Exercise aim:
All that should come back is the lines of the data below from the one containing "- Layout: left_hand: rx" to the one containing "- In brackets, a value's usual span", inclusive, exactly as they stand.

***** Information provided *****

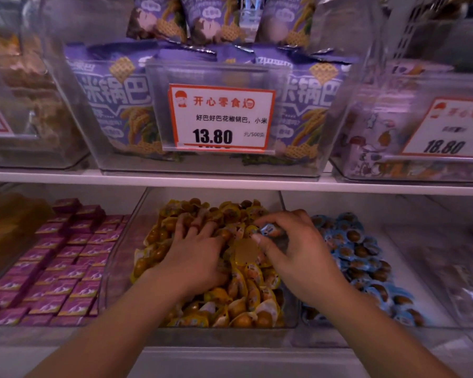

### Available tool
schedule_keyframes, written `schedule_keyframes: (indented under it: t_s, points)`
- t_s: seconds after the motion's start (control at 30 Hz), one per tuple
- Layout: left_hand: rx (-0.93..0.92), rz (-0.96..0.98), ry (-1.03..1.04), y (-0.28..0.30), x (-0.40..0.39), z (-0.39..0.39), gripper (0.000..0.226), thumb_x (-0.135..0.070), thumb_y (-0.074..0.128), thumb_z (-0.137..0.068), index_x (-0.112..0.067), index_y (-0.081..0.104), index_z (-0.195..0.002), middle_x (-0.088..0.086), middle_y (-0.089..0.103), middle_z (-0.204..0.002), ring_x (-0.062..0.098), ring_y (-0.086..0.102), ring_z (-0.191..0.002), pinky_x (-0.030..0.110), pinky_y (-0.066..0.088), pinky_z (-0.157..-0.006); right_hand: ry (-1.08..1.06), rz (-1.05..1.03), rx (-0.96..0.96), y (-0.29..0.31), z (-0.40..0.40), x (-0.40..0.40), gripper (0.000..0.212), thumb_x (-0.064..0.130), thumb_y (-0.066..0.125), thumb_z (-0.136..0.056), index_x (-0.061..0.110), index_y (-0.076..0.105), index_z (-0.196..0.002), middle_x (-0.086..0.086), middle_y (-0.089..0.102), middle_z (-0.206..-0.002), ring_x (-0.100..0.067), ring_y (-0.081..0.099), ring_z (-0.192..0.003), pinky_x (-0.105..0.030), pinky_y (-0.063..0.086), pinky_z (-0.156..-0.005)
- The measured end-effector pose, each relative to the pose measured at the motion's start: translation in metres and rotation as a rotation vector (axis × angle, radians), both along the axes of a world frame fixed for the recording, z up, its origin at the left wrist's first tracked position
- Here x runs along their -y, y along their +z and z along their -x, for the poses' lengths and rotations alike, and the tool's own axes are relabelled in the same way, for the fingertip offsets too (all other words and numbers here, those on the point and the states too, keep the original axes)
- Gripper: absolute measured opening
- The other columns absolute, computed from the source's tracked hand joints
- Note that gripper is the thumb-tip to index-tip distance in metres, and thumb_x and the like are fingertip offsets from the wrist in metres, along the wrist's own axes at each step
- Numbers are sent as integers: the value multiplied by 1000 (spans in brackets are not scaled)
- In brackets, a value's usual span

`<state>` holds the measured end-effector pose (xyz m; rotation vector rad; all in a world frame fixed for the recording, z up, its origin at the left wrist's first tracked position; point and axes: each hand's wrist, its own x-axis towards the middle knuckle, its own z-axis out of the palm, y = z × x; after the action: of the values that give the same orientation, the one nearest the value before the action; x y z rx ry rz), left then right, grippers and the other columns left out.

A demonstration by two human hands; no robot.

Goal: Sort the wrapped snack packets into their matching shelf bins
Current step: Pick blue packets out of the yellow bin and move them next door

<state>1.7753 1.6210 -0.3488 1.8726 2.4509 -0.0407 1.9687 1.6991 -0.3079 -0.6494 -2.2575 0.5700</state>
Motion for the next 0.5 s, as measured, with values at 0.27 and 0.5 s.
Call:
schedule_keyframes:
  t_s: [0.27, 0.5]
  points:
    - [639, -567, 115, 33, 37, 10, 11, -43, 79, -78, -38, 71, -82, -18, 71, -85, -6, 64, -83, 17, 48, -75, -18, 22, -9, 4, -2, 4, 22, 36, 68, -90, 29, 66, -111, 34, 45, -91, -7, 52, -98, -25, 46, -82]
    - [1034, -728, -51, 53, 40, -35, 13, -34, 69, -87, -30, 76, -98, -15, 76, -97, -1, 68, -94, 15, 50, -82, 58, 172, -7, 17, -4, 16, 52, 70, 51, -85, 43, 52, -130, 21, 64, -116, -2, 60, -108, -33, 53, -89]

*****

Expected output:
- Layout: left_hand: rx (-0.93..0.92), rz (-0.96..0.98), ry (-1.03..1.04), y (-0.28..0.30), x (-0.40..0.39), z (-0.39..0.39), gripper (0.000..0.226), thumb_x (-0.135..0.070), thumb_y (-0.074..0.128), thumb_z (-0.137..0.068), index_x (-0.112..0.067), index_y (-0.081..0.104), index_z (-0.195..0.002), middle_x (-0.088..0.086), middle_y (-0.089..0.103), middle_z (-0.204..0.002), ring_x (-0.062..0.098), ring_y (-0.086..0.102), ring_z (-0.191..0.002), pinky_x (-0.030..0.110), pinky_y (-0.066..0.088), pinky_z (-0.157..-0.006); right_hand: ry (-1.08..1.06), rz (-1.05..1.03), rx (-0.96..0.96), y (-0.29..0.31), z (-0.40..0.40), x (-0.40..0.40), gripper (0.000..0.212), thumb_x (-0.064..0.130), thumb_y (-0.066..0.125), thumb_z (-0.136..0.056), index_x (-0.061..0.110), index_y (-0.076..0.105), index_z (-0.196..0.002), middle_x (-0.086..0.086), middle_y (-0.089..0.102), middle_z (-0.206..-0.002), ring_x (-0.100..0.067), ring_y (-0.081..0.099), ring_z (-0.192..0.003), pinky_x (-0.105..0.030), pinky_y (-0.063..0.086), pinky_z (-0.156..-0.005)
- The measured end-effector pose, each relative to the pose measured at the motion's start: translation in metres and rotation as a rotation vector (axis × angle, radians), both along the axes of a world frame fixed for the recording, z up, its origin at the left wrist's first tracked position
- Here x runs along their -y, y along their +z and z along their -x, for the poses' lengths and rotations alike, and the tool's own axes are relabelled in the same way, for the fingertip offsets too (all other words and numbers here, those on the point and the states too, keep the original axes)
- Gripper: absolute measured opening
- The other columns absolute, computed from the source's tracked hand joints
- Note that gripper is the thumb-tip to index-tip distance in metres, and thumb_x and the like are fingertip offsets from the wrist in metres, along the wrist's own axes at each step
- Numbers are sent as integers: the value multiplied by 1000 (spans in brackets are not scaled)
- In brackets, a value's usual span

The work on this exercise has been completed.